Наверху была крохотная лестничная площадка с двумя дверьми. Та, что слева, была закрыта, зато в щель между притолокой и правой дверью сочился свет. Там оказалась комнатка, вмещавшая лишь двуспальную кровать, туалетный столик и старообразный платяной шкаф из хлипкой с виду темной древесины.
Кровать щеголяла стеганным полиэстеровым покрывалом лососевого оттенка. Полировка туалетного столика хранила следы рассыпанной пудры и липкие кружочки от флаконов.

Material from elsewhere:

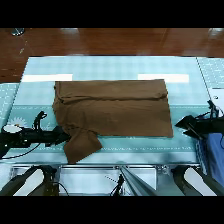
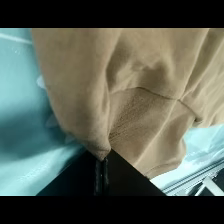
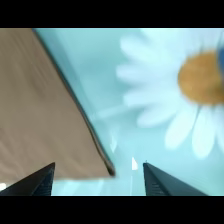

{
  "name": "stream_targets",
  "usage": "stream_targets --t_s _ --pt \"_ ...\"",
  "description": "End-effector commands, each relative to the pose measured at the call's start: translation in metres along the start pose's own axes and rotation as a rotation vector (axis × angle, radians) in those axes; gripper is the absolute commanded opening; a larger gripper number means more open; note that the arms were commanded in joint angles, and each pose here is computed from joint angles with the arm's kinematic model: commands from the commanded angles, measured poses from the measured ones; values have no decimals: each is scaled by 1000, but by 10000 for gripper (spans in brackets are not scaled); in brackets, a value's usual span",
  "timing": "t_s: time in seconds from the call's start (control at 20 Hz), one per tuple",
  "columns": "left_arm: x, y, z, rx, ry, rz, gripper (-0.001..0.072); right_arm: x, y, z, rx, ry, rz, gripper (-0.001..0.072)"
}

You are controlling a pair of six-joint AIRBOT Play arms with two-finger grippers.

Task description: Fold the shirts.

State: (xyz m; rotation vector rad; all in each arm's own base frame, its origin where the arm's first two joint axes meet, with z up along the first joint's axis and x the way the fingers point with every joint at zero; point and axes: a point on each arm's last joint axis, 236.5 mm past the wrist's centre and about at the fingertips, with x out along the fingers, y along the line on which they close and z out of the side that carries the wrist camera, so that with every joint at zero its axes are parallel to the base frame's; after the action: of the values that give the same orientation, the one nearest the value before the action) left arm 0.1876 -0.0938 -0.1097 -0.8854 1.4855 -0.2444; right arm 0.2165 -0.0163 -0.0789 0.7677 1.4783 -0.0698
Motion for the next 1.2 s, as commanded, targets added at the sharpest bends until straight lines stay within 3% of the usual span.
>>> stream_targets --t_s 0.0,0.4,0.45,0.5,0.6,0.95,1.15 --pt "-2 -9 0 9 11 -26 17 15 4 -26 -33 97 -10 628" --pt "-2 -8 3 8 -2 -21 17 54 37 -12 -31 98 63 621" --pt "-2 -9 4 6 -6 -24 17 56 45 -6 -30 73 84 567" --pt "-3 -11 5 5 -10 -30 17 56 53 -2 -51 55 96 408" --pt "-8 -17 14 25 -30 -33 17 55 67 0 -166 47 98 22" --pt "-75 -71 114 146 -263 -35 16 -2 109 87 -297 -144 59 23" --pt "-69 -104 170 176 -242 -39 16 -12 150 146 -331 -231 106 23"
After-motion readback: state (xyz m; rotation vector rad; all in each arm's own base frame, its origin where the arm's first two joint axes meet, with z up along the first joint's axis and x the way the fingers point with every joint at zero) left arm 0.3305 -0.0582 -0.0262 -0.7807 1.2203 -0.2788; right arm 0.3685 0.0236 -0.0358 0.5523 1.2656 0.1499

Джесс шагнула к платяному шкафу. Дверца слегка разбухла, и при открывании серебристо звякнули металлические плечики на тонком тросе. Увы, пустые; впрочем, из самого нутра Джесс извлекла несколько реликтов иной эпохи. Там, в исчезнувшем мире, женщины одевались как леди – в пошитые по фигуре костюмы, в платья на мелких пуговках; носили шляпки и высокие каблуки. Из темноты сверкнула зубами и стеклянными глазами горжетка. Джесс поежилась. Сняла с ближайших плечиков бежевое пальто-тренч. Пригодится: прикроет развратное платье и защитит от холода, не сделав Джесс похожей разом на бабушку Красной Шапочки и на Серого Волка.